◆ INSTRUCTIONS FOR THE TASK: Please give back the listing exactly, without any of its pictures.

————————

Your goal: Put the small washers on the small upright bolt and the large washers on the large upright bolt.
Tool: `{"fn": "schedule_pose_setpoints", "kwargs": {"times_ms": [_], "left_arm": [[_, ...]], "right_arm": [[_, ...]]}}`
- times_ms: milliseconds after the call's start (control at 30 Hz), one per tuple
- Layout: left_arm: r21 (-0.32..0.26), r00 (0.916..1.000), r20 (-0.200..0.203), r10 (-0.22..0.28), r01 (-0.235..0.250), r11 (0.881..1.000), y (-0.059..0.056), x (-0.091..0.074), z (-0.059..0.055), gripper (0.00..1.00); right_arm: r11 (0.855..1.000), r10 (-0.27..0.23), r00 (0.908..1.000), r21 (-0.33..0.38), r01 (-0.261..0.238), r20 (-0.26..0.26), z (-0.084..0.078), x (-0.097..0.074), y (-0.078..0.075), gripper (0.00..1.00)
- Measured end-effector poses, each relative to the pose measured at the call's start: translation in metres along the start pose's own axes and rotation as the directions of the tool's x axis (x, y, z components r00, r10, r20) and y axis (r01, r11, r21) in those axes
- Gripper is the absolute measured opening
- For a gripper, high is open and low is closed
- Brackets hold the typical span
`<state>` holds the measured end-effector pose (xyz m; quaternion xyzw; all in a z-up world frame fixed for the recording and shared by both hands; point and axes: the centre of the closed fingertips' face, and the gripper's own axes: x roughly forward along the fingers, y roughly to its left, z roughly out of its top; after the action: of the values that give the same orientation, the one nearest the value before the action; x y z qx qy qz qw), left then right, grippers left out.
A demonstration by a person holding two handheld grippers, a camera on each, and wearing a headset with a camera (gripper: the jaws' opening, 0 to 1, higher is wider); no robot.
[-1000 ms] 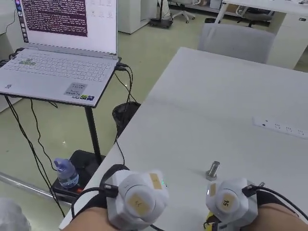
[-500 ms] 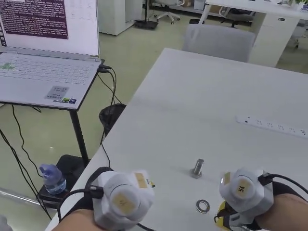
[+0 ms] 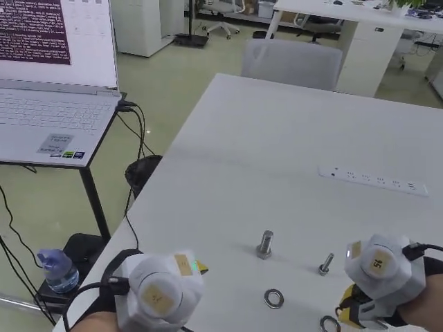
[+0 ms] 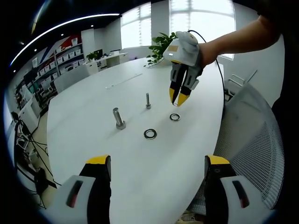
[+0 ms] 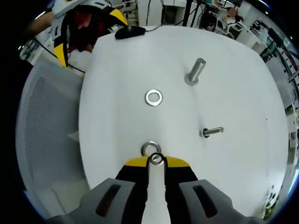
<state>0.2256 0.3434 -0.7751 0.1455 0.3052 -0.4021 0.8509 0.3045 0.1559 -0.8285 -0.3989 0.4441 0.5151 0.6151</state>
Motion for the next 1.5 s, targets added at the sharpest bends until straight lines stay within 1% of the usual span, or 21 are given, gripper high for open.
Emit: {"fn": "schedule_pose_setpoints", "kwargs": {"times_ms": [100,300,567,667,800,900,1067,1133,1367,1433,1500], "left_arm": [[-0.007,1.0000,-0.003,0.003,-0.003,1.000,0.001,0.000,-0.001,0.85],[-0.009,1.0000,-0.008,0.003,-0.003,1.000,0.000,0.000,-0.002,0.86],[-0.019,0.9999,-0.004,0.010,-0.010,1.000,0.002,-0.001,-0.001,0.88],[-0.024,0.9999,-0.003,0.011,-0.012,1.000,0.003,-0.001,-0.002,0.89],[-0.030,0.9999,0.000,0.014,-0.014,0.999,0.004,-0.002,-0.003,0.89],[-0.031,0.9999,-0.006,0.013,-0.013,0.999,0.004,-0.001,-0.005,0.89],[-0.040,0.9999,-0.001,0.014,-0.014,0.999,0.005,-0.002,-0.006,0.89],[-0.045,0.9999,0.003,0.016,-0.016,0.999,0.006,-0.002,-0.006,0.89],[-0.038,0.9997,-0.006,0.023,-0.023,0.999,0.007,-0.003,-0.008,0.88],[-0.038,0.9997,-0.007,0.024,-0.024,0.999,0.007,-0.003,-0.008,0.88],[-0.039,0.9997,-0.006,0.023,-0.023,0.999,0.007,-0.004,-0.008,0.88]], "right_arm": [[1.000,-0.014,0.9999,0.026,0.014,0.005,-0.005,-0.005,-0.011,0.12],[0.999,-0.026,0.9996,0.038,0.026,0.013,-0.002,-0.009,-0.023,0.12],[0.999,-0.044,0.9988,0.031,0.044,0.021,0.012,-0.016,-0.045,0.12],[0.998,-0.045,0.9988,0.033,0.044,0.021,0.015,-0.014,-0.052,0.12],[0.998,-0.059,0.9978,0.039,0.058,0.028,0.023,-0.015,-0.063,0.12],[0.997,-0.068,0.9971,0.043,0.066,0.035,0.029,-0.015,-0.071,0.12],[0.996,-0.083,0.9956,0.042,0.081,0.044,0.038,-0.016,-0.081,0.12],[0.996,-0.082,0.9955,0.045,0.080,0.046,0.041,-0.016,-0.081,0.12],[0.996,-0.080,0.9960,0.035,0.079,0.040,0.048,-0.012,-0.080,0.12],[0.996,-0.080,0.9963,0.029,0.079,0.033,0.049,-0.010,-0.079,0.12],[0.997,-0.078,0.9965,0.029,0.077,0.030,0.047,-0.009,-0.082,0.12]]}}
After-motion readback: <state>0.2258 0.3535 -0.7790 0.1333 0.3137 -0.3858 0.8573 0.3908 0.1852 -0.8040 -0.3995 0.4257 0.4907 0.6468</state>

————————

◆ SOLUTION FOR THIS EXERCISE:
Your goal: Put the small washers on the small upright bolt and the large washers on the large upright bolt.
Tool: `{"fn": "schedule_pose_setpoints", "kwargs": {"times_ms": [_], "left_arm": [[_, ...]], "right_arm": [[_, ...]]}}`
- times_ms: milliseconds after the call's start (control at 30 Hz), one per tuple
- Layout: left_arm: r21 (-0.32..0.26), r00 (0.916..1.000), r20 (-0.200..0.203), r10 (-0.22..0.28), r01 (-0.235..0.250), r11 (0.881..1.000), y (-0.059..0.056), x (-0.091..0.074), z (-0.059..0.055), gripper (0.00..1.00); right_arm: r11 (0.855..1.000), r10 (-0.27..0.23), r00 (0.908..1.000), r21 (-0.33..0.38), r01 (-0.261..0.238), r20 (-0.26..0.26), z (-0.084..0.078), x (-0.097..0.074), y (-0.078..0.075), gripper (0.00..1.00)
- Measured end-effector poses, each relative to the pose measured at the call's start: translation in metres along the start pose's own axes and rotation as the directions of the tool's x axis (x, y, z components r00, r10, r20) and y axis (r01, r11, r21) in those axes
- Gripper is the absolute measured opening
- For a gripper, high is open and low is closed
- Brackets hold the typical span
`<state>` holds the measured end-effector pose (xyz m; quaternion xyzw; all in a z-up world frame fixed for the recording and shared by both hands; point and axes: the centre of the closed fingertips' face, and the gripper's own axes: x roughly forward along the fingers, y roughly to its left, z roughly out of its top; after the action: of the values that give the same orientation, the one nearest the value before the action; x y z qx qy qz qw), left then right, grippers left out.
A demonstration by a person holding two handheld grippers, a camera on each, and wearing a headset with a camera (gripper: the jaws' opening, 0 to 1, higher is wider); no robot.
[-1000 ms] 
[-500 ms] 
[+0 ms] 
[+0 ms] 
[+0 ms] 
<state>0.2256 0.3434 -0.7751 0.1455 0.3052 -0.4021 0.8509 0.3045 0.1559 -0.8285 -0.3989 0.4441 0.5151 0.6151</state>
Motion for the next 1.5 s, targets added at the sharpest bends until straight lines stay within 1% of the usual span, or 21 are given, gripper high for open.
Emit: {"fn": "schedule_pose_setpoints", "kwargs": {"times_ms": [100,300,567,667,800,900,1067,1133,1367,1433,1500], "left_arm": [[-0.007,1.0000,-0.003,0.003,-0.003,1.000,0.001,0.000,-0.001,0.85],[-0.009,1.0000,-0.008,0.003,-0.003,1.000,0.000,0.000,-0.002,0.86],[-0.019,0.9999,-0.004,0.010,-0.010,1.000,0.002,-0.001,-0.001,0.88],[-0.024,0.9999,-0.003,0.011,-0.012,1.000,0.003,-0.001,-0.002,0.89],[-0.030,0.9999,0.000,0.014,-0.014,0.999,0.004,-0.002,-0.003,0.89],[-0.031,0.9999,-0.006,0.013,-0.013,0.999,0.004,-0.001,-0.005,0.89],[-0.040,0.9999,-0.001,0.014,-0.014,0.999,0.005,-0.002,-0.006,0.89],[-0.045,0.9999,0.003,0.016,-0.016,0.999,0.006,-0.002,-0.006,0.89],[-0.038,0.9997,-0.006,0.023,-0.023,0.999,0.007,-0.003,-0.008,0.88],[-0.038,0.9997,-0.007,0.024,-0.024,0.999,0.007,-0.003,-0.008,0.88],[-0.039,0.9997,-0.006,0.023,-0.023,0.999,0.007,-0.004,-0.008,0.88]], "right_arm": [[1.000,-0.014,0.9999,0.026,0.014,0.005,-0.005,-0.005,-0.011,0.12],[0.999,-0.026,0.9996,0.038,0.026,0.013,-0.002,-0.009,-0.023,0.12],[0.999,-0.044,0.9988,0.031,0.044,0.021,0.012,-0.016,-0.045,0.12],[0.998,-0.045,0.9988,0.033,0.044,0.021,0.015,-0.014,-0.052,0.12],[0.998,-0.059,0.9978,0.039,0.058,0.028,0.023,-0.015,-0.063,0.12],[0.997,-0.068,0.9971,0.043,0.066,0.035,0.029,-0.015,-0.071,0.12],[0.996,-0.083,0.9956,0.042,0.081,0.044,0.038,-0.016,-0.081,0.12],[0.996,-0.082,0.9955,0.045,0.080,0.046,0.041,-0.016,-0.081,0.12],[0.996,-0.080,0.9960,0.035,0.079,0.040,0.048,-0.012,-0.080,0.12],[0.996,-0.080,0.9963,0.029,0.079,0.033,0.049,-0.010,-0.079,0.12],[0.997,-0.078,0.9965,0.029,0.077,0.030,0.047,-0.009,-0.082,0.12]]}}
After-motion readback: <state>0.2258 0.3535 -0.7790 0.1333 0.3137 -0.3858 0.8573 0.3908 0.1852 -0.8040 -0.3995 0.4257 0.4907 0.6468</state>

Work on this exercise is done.